Let see how to query for the latest 10 (sorted by timestamp) posts by a certain author:
const SecretStack = require('secret-stack')
const ssbKeys = require('ssb-keys')
const caps = require('ssb-caps')
const os = require('os')
const path = require('path')
const {and, type, author, paginate, descending, toCallback} = require('ssb-db2/operators')
const sbot = SecretStack({ caps })
.use(require('ssb-db2'))
.call(null, {
path: path.join(os.homedir(), '.ssb'),
keys: ssbKeys.loadOrCreateSync(path.join(os.homedir(), '.ssb', 'secret'))
})
sbot.db.query(
and(
type('post'),
author('@6CAxOI3f+LUOVrbAl0IemqiS7ATpQvr9Mdw9LC4+Uv0=.ed25519')
),
descending(),
paginate(10),
toCallback((err, msgs) => {
console.log(msgs)
sbot.close()
})
)
// {
// results: [{
// key: '%eR84PjHsUuVu2AgQmKjsMru+O4tzr2LwB05RnobN1n8=.sha256',
// value: [Object],
// timestamp: 1613057102824
// }, ...],
// total: 1987,
// duration: 337
// }This query used two indexes: post and author. The first time you run this query, it will take a little longer because it needs to create the indexes first. This is where the JIT (just in time) comes into play. The way it works is that under the hood type uses a seeker function to fetch out exactly the field of the message it is interested in while building the index. The result is then stored as a bit vector (1 or 0 if the input value was matched). Author is a prefix index where one index can answer multiple values, while still returning a bit vector. These bit vector can then be combined using the operators and or.

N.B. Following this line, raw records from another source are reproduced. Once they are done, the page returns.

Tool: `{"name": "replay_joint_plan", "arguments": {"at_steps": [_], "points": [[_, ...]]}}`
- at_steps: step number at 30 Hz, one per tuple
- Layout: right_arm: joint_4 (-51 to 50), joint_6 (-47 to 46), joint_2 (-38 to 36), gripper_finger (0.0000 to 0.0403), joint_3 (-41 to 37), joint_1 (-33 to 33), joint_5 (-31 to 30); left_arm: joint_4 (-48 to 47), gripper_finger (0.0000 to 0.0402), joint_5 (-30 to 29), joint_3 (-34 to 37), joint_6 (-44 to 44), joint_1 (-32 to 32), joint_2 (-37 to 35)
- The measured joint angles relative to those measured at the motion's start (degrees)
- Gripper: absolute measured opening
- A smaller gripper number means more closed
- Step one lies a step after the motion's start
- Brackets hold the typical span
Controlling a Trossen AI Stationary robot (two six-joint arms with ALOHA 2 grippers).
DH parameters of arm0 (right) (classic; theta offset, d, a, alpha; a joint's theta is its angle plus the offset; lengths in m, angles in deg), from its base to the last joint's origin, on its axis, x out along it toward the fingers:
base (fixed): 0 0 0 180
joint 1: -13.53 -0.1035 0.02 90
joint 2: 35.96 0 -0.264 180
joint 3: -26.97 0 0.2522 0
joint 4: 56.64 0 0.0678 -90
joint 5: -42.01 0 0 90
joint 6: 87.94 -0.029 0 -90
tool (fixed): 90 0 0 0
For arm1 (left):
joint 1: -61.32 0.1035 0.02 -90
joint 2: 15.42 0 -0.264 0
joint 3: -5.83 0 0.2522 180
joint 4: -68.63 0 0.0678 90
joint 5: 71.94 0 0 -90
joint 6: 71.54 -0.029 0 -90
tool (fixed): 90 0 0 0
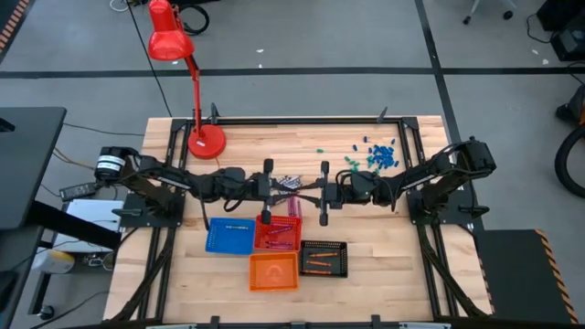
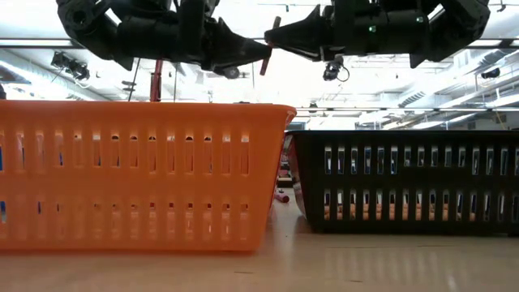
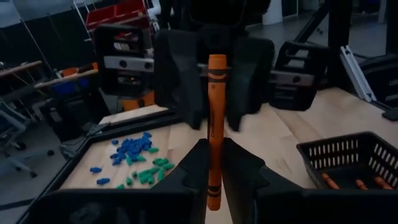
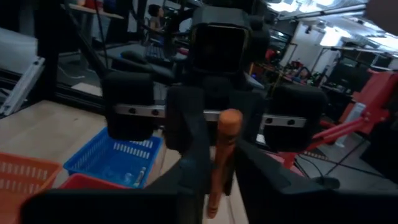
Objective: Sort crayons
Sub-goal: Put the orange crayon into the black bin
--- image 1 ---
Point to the red desk lamp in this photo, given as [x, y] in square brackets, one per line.
[170, 43]

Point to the white frame office chair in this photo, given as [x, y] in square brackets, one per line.
[475, 5]

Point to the blue plastic basket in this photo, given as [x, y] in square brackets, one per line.
[219, 242]

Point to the orange black vacuum cleaner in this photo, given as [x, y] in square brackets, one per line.
[577, 107]

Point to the blue grey crayon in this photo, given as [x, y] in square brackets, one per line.
[233, 227]

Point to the black aluminium table frame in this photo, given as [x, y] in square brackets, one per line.
[292, 121]

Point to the black desk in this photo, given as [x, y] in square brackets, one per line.
[27, 160]

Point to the clear glasses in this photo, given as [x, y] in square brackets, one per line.
[98, 261]

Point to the black equipment case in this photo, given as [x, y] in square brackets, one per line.
[569, 41]

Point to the white flat box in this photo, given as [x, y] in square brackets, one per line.
[91, 212]

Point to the black power adapter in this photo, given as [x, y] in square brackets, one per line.
[77, 192]

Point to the black frame clamp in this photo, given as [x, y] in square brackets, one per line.
[214, 113]
[382, 115]

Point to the orange plastic basket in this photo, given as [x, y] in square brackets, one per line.
[273, 272]

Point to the white yellow plastic object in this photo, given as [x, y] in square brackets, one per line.
[52, 261]

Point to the red plastic basket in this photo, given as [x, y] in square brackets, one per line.
[274, 237]

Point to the black plastic basket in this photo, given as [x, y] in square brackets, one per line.
[340, 260]

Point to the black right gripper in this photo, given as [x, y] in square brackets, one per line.
[347, 189]

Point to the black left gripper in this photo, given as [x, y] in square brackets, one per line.
[258, 187]

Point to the black yellow-striped floor mat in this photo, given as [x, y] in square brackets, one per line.
[516, 274]
[9, 23]

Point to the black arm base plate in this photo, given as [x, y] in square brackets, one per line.
[464, 218]
[176, 222]

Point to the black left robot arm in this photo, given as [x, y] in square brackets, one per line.
[155, 176]

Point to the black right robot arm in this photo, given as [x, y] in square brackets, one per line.
[425, 176]

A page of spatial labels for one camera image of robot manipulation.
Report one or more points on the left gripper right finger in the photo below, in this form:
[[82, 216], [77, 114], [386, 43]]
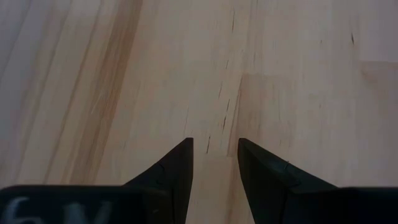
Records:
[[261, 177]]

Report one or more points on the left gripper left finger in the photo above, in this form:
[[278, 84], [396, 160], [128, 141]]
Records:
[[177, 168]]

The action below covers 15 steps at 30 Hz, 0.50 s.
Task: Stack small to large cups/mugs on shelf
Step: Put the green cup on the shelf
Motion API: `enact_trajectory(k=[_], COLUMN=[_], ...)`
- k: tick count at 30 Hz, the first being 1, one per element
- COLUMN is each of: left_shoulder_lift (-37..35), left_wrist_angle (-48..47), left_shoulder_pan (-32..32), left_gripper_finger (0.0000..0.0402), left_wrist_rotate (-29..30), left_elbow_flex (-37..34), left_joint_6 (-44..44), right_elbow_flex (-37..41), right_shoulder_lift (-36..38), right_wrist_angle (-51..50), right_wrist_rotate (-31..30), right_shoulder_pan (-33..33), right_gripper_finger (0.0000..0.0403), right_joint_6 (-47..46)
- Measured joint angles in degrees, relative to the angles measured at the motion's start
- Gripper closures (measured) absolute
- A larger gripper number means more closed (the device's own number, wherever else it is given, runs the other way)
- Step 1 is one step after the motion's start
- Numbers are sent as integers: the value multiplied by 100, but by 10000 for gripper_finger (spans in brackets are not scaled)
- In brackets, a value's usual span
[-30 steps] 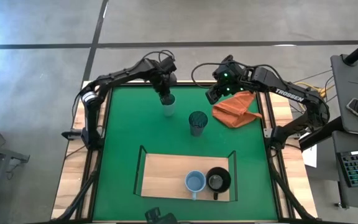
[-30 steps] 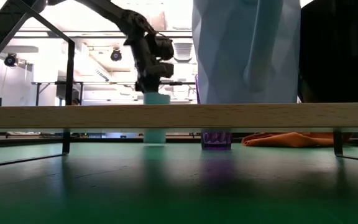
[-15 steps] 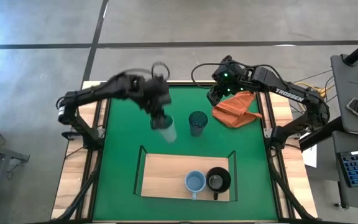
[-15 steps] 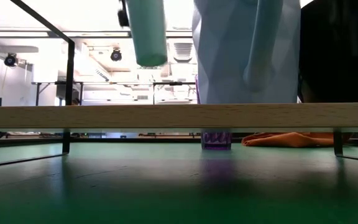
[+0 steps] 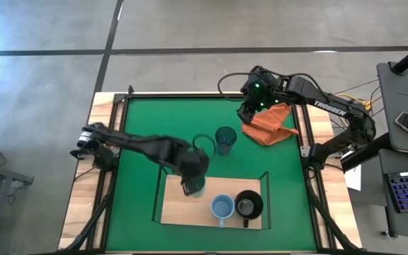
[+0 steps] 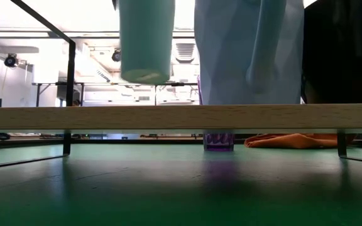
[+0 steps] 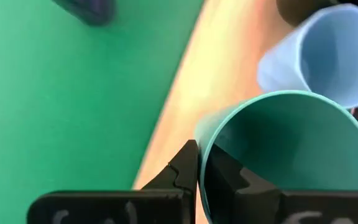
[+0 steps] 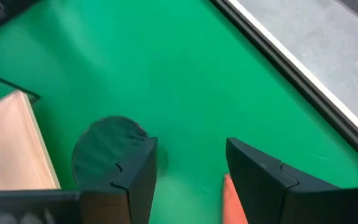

Tim Robinson has a repo with a lot of great examples of queries using db2.
Sometimes you want to query for something a little more complicated. This could be mentions (an array properly on a message), for this purpose ssb-db2 has the ability to create level db backed indexes that can be combined with other jitdb indexes like this:
const SecretStack = require('secret-stack')
const ssbKeys = require('ssb-keys')
const caps = require('ssb-caps')
const os = require('os')
const path = require('path')
const {and, type, author, paginate, descending, toCallback} = require('ssb-db2/operators')
const sbot = SecretStack({ caps })
.use(require('ssb-db2'))
.use(require('ssb-db2/full-mentions')) // include index
.call(null, {
path: path.join(os.homedir(), '.ssb'),
keys: ssbKeys.loadOrCreateSync(path.join(os.homedir(), '.ssb', 'secret'))
})
const {fullMentions} = sbot.db.operators
sbot.db.query(
and(
type('post'),
author('@6CAxOI3f+LUOVrbAl0IemqiS7ATpQvr9Mdw9LC4+Uv0=.ed25519'),
fullMentions('@QlCTpvY7p9ty2yOFrv1WU1AE88aoQc4Y7wYal7PFc+w=.ed25519')
),
descending(),
paginate(10),
toCallback((err, msgs) => {
console.log(msgs)
sbot.close()
})
)
// {
// results: [{
// key: '%urkKJmW7VXq8mF1VPK2f5LFYjKOxvxPegPRT0Z4R2VU=.sha256',
// value: [Object],
// timestamp: 1603031514522
// }, ...],
// total: 21,
// duration: 530
// }The level db indexes can also be used to build reduced states, such as an index for self-assigned about messages.
You can write your own leveldb index plugins or provide your own jitdb operators for your application specific messages.